[u/mdw/catacomb] / README.random

Catacomb's random number generators


	Catacomb contains a large number of pseudorandom number
	generators.  Some are dedicated to generating pseudorandom
	numbers; others are ciphers in output-feedback mode.  Some are
	cryptographically strong, others are fast or simple.  All have
	been statistically tested and come out OK.


The `rand' generator

	Cryptographic applications need a source of true random data.
	The `rand' generator is Catacomb's true-random-data source.

	The design is my own.  I wasn't happy with any existing designs,
	and I'm still not -- even Counterpane's Yarrow gives me an
	uneasy feeling[1].  I'm not aware of any cryptanalytic attack
	against my generator, and I'd very much like to hear if anyone
	else knows differently.

	The generator's state is held in an object of type `rand_pool'.
	Data can be added into the pool using the `rand_add' function.
	Random numbers can be extracted by calling `rand_get'.

	It's possible to attach a `noise acquisition' function to a
	rand_pool.  The function `rand_getgood' extracts a number of
	bytes from the generator, calling the noise acquisition function
	if it thinks it's low on randomness.  This shouldn't actually be
	necessary once the generator has been topped up once.  It makes
	the generator very slow.

	It's also possible to key the generator.  The output
	transformation then depends on the key, making it even harder
	for an adversary to work out anything useful about the
	generator.

	The underlying transformation used by the generator is

		x' = E_{H(x)}(x)

	i.e., hash, use the hash as a key, and encrypt.


	[1] The Yarrow paper states that it offers 160 bits-worth of
	    security, and that an adversary can't distinguish its output
	    from real random bits.  I have an attack which takes about
	    2^64 64-bit outputs and tells the difference between
	    Yarrow-160 and real random data, by analysing the frequency
	    of adjacent 64-bit blocks being equal.


Noncryptographic generators

	Two pseudorandom-number generators are supplied which have no
	cryptographic strength whatever.  They are, respectively, a
	traditional linear-congruential generator (lcrand) and a
	Fibonacci generator (fibrand).

	The linear-congruential generator has three (fixed) parameters,
	a, c and p, and calculates

		x[i] = (a x[i - 1] + c) mod p

	The prime p is fairly large (2^32 - 5, in fact), and a and c are
	carefully chosen.  The generator has a period of p - 1.  There
	is one fixed point (i.e., it transforms to itself rather than
	being in the cycle) which must be avoided.

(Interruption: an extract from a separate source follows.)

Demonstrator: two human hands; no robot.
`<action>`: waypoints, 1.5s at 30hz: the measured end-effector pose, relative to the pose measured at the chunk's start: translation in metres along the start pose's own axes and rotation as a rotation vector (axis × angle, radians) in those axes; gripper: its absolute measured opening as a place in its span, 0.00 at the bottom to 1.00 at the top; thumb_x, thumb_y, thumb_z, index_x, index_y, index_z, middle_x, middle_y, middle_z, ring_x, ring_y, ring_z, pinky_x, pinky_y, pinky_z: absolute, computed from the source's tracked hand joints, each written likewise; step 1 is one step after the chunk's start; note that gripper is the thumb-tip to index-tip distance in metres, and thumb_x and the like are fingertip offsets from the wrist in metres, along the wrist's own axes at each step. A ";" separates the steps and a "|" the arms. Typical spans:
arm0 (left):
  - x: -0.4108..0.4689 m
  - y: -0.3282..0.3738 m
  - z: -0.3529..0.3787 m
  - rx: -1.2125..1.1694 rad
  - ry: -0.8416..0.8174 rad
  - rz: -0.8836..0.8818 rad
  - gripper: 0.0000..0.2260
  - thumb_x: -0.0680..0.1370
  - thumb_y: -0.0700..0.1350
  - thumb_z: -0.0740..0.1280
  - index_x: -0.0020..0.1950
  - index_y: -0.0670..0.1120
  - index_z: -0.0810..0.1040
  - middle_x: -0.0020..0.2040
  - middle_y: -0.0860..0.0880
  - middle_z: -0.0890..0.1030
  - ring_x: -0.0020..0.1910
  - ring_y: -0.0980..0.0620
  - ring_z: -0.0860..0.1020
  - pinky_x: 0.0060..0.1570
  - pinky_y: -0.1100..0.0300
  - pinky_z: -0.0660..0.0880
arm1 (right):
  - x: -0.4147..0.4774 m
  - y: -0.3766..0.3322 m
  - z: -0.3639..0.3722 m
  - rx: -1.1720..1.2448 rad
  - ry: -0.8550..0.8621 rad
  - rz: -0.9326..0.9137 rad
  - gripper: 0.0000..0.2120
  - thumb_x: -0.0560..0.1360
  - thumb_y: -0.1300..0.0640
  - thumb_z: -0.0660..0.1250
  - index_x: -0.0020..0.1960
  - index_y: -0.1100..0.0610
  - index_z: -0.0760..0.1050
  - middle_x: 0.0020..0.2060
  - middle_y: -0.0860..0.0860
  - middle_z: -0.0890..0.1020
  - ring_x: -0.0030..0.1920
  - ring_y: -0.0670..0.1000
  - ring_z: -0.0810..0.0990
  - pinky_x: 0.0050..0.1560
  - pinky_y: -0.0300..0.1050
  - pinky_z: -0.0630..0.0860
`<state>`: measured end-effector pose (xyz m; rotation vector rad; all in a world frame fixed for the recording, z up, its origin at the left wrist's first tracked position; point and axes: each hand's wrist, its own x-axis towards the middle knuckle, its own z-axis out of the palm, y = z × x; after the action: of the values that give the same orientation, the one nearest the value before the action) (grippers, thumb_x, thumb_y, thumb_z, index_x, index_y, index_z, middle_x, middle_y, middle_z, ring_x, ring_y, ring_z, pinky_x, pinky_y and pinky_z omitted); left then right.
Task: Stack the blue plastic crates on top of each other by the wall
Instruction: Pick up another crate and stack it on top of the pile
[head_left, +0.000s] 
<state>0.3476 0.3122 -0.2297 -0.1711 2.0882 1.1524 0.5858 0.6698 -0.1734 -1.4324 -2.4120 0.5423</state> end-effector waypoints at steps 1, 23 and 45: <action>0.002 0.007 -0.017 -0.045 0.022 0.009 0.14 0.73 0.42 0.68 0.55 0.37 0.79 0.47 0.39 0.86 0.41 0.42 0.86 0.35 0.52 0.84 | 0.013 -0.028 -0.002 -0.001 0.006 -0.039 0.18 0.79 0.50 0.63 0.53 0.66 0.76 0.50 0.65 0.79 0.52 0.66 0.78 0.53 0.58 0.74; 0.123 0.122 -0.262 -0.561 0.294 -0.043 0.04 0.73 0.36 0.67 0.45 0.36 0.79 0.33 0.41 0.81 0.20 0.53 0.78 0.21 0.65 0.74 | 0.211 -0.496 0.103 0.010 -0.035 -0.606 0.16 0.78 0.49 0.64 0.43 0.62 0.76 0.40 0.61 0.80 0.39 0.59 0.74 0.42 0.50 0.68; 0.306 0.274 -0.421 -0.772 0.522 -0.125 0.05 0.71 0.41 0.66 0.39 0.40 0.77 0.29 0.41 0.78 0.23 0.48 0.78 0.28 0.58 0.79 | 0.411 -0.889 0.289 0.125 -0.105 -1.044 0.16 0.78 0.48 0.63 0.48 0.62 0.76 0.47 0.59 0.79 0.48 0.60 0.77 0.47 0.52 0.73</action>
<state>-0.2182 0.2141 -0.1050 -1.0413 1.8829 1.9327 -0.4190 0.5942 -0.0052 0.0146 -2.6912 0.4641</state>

	The Fibonacci generator works by adding together old results:

		x[i] = (x[i - 24] + x[i - 55]) mod 2^32

	It has a very long period, and is the fastest pseudorandom
	number generator in Catacomb.

	These two generators are very useful when the cryptographic
	strength of the output isn't important, for example when
	choosing random numbers for primality testing.


The Blum-Blum-Shub generator

	This is by far the strongest and by even further the slowest
	pseudorandom-number generator in Catacomb.  Its output has been
	proven to be indistinguishable from random data by *any*
	polynomial-time test, assuming that factoring large numbers is
	difficult.

	Use the BBS generator when you're feeling really paranoid, and
	you've got a few hours with nothing to do.


Output-feedback ciphers

	Ciphers in output-feedback mode simply emit a pseudorandom
	stream.  To construct a cipher, you XOR the stream with the
	plaintext.  It's even easier just to use the output as random
	numbers.


Generic interface

	There's a fairly comprehensive generic interface for Catacomb's
	various generators.

	Each generator provides a function which returns a pointer to a
	`generic pseudorandom-number generator', of type `grand'.

	A `grand' is a structured type containing one member, `ops',
	which is a pointer to various useful things.  Let `r' be a
	pointer to a generic pseudorandom-number generator; then,

	r->ops->name		The name of the generator.

	r->ops->max		One greater than the maximum output of
				the `raw' function, or zero if it just
				emits words.

	r->ops->misc(r, op, ...)
				Performs a miscellaneous operation.  The
				various standard `op' values are
				described below.

	r->ops->destroy(r)	Destroy the generic generator.

	r->ops->raw(r)		Return a raw output from the generator.
				For `lcrand', this is an integer in the
				range [0, p); for other generators, it's
				the same as `word'.

	r->ops->byte(r)		Return an octet.  The result is
				uniformly distributed over the integers
				in the interval [0, 256).

	r->ops->word(r)		Returns a word.  The result is uniformly
				distributed over the integers in the
				interval [0, 2^32).

	r->ops->range(r, l)	Returns an integer unformly distributed
				in the interval [0, l), l < 2^32.

	r->ops->fill(r, p, sz)	Fill the sz bytes at address p with
				uniformly distributed bytes (i.e.,
				integers in the interval [0, 256).

	All of these operations are supported by all generators.  Some
	may be inefficient, however, since they're synthesized using
	operations more suited to the particular generator.  For
	example, `word' is not efficient on the linear-congruential
	generator, but is for the Fibonacci generator.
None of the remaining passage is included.